Excerpts from a dataset:
···

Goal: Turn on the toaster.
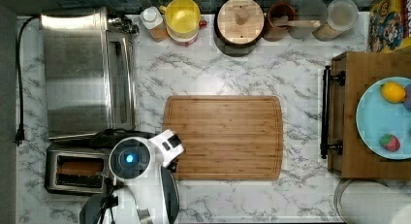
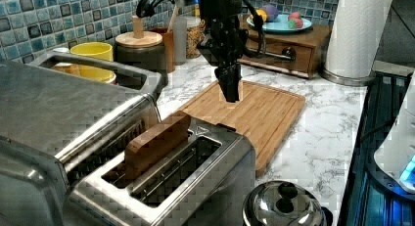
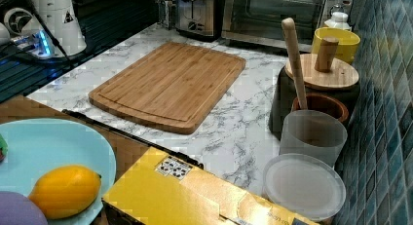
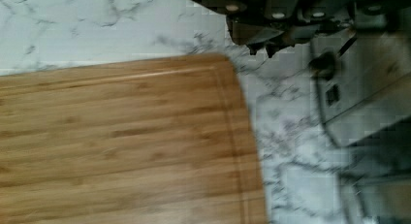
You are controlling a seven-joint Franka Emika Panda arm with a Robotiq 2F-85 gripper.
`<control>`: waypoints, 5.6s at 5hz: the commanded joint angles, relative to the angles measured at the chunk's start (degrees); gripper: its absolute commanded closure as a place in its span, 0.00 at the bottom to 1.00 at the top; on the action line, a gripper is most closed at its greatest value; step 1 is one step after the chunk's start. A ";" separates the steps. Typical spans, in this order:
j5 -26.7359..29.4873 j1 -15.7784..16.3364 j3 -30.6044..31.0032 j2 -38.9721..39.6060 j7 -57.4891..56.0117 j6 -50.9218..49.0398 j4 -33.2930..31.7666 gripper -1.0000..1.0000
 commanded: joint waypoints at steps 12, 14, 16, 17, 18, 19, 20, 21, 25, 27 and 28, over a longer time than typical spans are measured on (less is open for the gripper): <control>7.01 1.65 3.81 4.91 -1.62 5.57 3.68 1.00; 8.57 3.17 4.93 9.37 -2.92 6.17 3.93 1.00; 7.93 1.79 3.66 17.17 -1.47 9.85 2.09 1.00; 8.04 1.66 3.60 19.01 -1.25 12.77 -0.31 1.00; 10.41 0.35 2.71 18.92 -3.12 14.24 -1.86 1.00; 13.19 1.72 -0.32 16.49 -5.94 13.99 -2.07 1.00; 13.07 -0.06 1.45 16.50 -5.85 14.04 -2.06 1.00; 13.06 -0.25 1.64 16.51 -5.85 14.05 -2.06 1.00; 13.09 -0.06 1.45 16.50 -5.86 14.04 -2.09 1.00; 13.05 -0.62 2.01 16.51 -5.83 14.05 -2.07 1.00; 13.07 -0.29 1.68 16.51 -5.84 14.05 -2.09 1.00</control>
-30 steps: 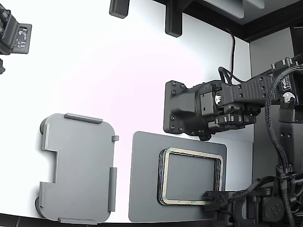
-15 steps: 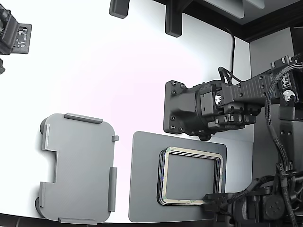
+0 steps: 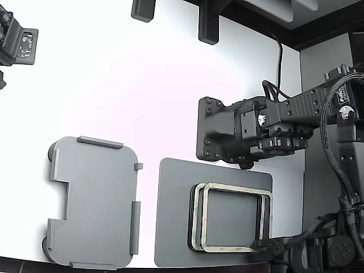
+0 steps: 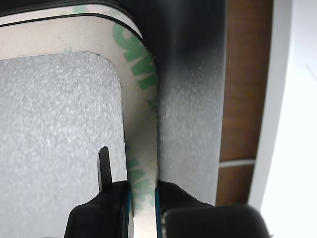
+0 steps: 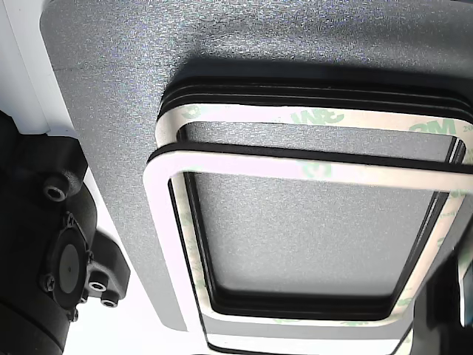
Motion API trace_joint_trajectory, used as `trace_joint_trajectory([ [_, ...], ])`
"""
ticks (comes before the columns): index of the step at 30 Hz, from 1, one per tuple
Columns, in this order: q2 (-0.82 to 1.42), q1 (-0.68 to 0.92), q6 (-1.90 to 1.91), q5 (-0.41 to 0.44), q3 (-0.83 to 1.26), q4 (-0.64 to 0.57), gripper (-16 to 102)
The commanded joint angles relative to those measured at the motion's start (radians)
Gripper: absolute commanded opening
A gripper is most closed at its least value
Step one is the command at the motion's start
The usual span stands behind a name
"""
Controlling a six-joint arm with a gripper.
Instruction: Grab top frame and put it into gray box.
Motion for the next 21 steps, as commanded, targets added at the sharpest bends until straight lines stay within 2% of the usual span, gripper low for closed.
trace_joint_trajectory([
  [1, 0.009, -0.029, 0.02, 0.02, -0.097, 0.055, -10],
  [10, -0.011, -0.16, 0.365, 0.106, -0.298, 0.146, -10],
  [14, -0.011, -0.207, 0.64, 0.202, -0.36, 0.184, -10],
  [18, 0.048, -0.236, 0.999, 0.334, -0.342, 0.15, -10],
  [21, 0.055, -0.308, 1.187, 0.376, -0.36, 0.156, -10],
])
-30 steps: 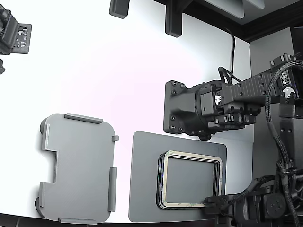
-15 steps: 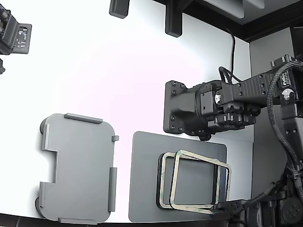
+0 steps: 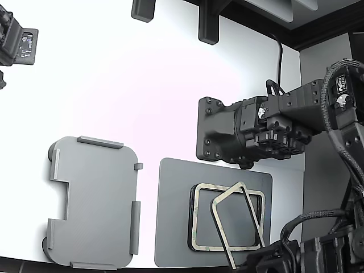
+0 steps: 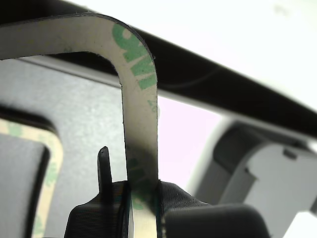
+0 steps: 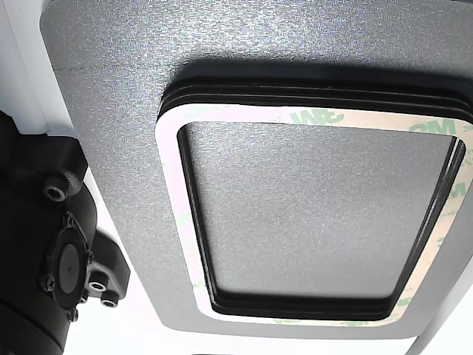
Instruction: Grab top frame and put it into gray box.
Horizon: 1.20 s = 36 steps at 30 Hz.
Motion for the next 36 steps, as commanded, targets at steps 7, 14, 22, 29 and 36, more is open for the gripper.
trace_joint_trajectory([
  [7, 0.034, -0.21, 0.718, 0.204, -0.075, 0.072, -11],
  [14, 0.038, -0.364, 1.086, 0.35, -0.06, 0.074, -12],
  [22, -0.032, -0.578, 1.327, 0.239, -0.164, 0.075, -13],
  [29, -0.066, -0.676, 1.786, 0.199, -0.189, 0.075, -13],
  [36, -0.1, -0.747, 2.281, 0.143, -0.199, 0.075, -13],
])
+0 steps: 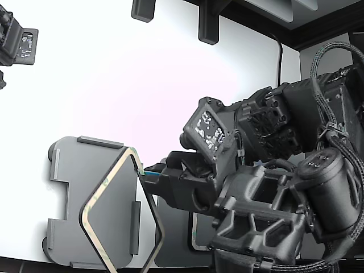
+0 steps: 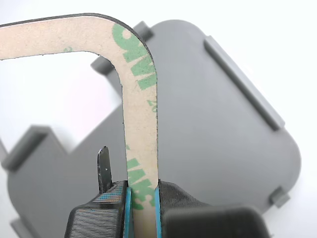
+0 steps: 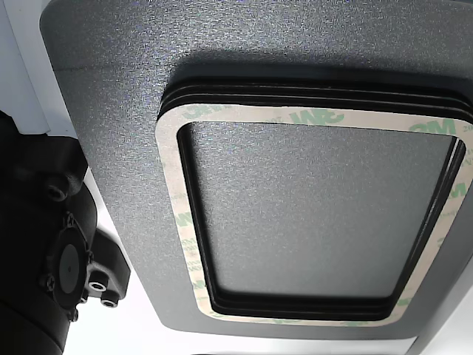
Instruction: Grab top frame and put it into gray box.
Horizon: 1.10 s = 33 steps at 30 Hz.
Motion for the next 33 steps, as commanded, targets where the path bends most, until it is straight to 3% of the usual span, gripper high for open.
trace_joint_trajectory([
  [1, 0.012, -0.032, 0.295, -0.018, -0.021, 0.011, -13],
  [16, -0.078, -0.164, 0.571, -0.337, -0.006, 0.012, -12],
  [33, -0.133, -0.186, 0.641, -0.428, 0.055, 0.012, -12],
])
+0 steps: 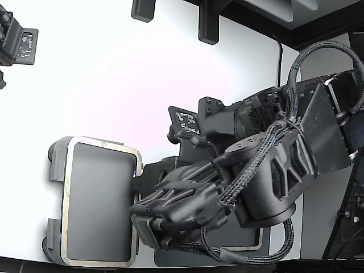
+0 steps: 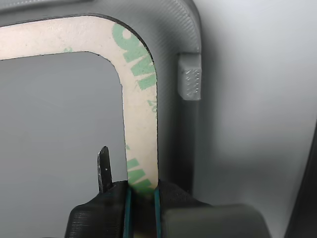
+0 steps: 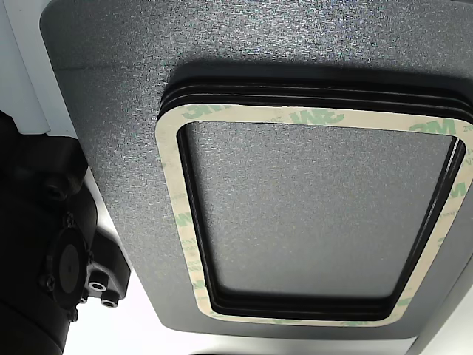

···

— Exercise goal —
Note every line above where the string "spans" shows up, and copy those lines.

— Worked solution —
`<control>`: waypoints, 5.6s at 5hz: the commanded joint angles, relative to the angles measured at the chunk's start (degrees); gripper: its absolute commanded closure as a place in its span, 0.00 at the bottom to 1.00 at the top; on the action line, a gripper is most closed at its greatest value; step 1 is one step after the chunk's start. A ";" separates the steps. Typical spans, in this order:
 commanded: joint waypoints at steps 12, 14, 16, 17, 18, 19, 20, 21, 25, 27 and 28, over a longer time than typical spans are measured on (less is open for the gripper): <control>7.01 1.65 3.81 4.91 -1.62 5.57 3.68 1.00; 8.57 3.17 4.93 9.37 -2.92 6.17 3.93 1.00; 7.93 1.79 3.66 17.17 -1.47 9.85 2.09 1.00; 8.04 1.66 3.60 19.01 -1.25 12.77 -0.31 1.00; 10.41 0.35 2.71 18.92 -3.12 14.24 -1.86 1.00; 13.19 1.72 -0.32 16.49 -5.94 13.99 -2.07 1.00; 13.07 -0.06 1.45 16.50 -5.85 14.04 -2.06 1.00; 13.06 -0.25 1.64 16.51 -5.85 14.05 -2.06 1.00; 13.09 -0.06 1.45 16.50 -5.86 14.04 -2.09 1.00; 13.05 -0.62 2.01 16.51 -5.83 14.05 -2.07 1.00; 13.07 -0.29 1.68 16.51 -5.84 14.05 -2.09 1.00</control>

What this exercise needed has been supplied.